The audit is intended to be the most comprehensive probe in years seeking to identify whether systemic flaws contributed to fatalities in Los Angeles and other counties across the state. Lawmakers said it probably would result in legal reforms.
A lawyer at a special firm hired by the county to handle the matter said officials had provided dozens of boxes of records and allowed auditors to interview social workers but would not turn over documents that they believe are shielded by attorney-client privilege.
Just to be clear: the “clients” in the “attorney-client privilege” cited by the Supervisors are….them.
In other words, if I understand the situation correctly the Sups are not holding on to the records to protect families or minors, but to protect their own legal backsides. They’re afraid if too many people have access to the facts, the Sups are likely to be sued.
Here’s another clip:
County attorneys have privately told supervisors that a judge is not likely to agree that the documents can be withheld, according to two sources familiar with the deliberations.

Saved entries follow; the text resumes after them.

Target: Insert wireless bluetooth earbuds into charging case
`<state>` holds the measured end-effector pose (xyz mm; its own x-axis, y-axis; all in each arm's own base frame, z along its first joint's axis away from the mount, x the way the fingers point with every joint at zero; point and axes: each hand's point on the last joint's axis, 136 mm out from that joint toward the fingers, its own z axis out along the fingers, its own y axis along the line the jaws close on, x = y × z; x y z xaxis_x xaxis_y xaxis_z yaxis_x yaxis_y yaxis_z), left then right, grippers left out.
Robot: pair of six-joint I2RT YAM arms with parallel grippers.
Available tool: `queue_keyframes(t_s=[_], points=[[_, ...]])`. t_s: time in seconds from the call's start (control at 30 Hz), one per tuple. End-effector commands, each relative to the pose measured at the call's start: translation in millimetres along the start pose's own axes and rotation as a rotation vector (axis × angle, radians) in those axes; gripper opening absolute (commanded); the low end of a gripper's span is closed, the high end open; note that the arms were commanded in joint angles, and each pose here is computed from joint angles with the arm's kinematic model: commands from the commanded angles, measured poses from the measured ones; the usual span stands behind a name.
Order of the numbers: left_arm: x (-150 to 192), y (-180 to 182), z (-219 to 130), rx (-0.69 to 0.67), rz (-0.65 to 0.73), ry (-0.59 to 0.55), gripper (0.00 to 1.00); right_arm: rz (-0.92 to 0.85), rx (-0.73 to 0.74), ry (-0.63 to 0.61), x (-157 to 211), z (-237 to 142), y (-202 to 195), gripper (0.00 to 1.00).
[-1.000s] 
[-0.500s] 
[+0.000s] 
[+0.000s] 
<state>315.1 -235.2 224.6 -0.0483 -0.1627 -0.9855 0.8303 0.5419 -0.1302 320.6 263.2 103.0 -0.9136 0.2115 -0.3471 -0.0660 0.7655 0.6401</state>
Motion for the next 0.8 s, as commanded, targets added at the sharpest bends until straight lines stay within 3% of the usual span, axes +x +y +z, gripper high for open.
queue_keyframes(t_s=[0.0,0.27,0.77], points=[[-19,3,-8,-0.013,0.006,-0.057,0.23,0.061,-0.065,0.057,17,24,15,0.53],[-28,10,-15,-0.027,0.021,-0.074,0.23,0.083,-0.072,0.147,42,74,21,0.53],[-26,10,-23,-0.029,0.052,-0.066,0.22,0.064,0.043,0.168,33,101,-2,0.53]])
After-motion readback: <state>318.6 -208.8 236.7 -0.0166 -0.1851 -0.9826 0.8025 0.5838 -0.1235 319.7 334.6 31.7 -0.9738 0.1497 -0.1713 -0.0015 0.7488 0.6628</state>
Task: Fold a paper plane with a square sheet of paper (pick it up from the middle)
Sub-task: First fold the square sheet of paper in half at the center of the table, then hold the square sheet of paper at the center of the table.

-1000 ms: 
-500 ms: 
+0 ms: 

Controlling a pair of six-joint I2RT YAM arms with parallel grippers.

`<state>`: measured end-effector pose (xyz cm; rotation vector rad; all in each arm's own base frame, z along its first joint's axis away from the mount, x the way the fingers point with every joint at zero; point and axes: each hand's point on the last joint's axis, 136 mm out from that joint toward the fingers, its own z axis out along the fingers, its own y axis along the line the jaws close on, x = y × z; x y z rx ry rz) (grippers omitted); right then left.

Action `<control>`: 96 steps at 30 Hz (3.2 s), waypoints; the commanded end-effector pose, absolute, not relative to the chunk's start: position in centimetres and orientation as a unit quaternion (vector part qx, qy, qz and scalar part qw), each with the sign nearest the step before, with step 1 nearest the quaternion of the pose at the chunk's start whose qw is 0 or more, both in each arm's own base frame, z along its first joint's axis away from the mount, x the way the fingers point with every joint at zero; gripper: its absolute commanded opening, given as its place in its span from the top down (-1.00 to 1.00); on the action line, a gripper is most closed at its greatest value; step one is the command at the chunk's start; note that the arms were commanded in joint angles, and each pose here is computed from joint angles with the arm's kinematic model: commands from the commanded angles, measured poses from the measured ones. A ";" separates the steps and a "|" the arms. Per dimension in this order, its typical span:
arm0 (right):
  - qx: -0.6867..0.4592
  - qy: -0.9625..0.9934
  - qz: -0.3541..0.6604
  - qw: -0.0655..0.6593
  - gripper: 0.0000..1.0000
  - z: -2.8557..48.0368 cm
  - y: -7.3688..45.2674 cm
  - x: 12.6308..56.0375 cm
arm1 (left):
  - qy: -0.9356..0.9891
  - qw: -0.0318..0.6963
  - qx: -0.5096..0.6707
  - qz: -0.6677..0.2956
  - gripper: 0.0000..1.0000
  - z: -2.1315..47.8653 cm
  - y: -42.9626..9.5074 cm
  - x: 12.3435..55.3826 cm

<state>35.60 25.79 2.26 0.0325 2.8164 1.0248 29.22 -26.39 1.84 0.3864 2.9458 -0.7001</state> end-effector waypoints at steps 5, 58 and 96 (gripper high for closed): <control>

A majority of the board nevertheless urged lawyers to fight the disclosure because of fears that the material could be used in lawsuits accusing the county of failing to provide proper child welfare services.
Perception of the Sups choice to stonewall is not helped by the fact that the Board has recently decided to take over supervision of the agency, which has over the years seemed depressingly resistant to reform.
It’s late at night as I write this thus, admittedly, I still have a list of unanswered questions on the issue. But based on what I’ve gathered from Therolf’s story, the Supervisors do not appear to be on the righteous—or winning— side of this legal tug-of-war.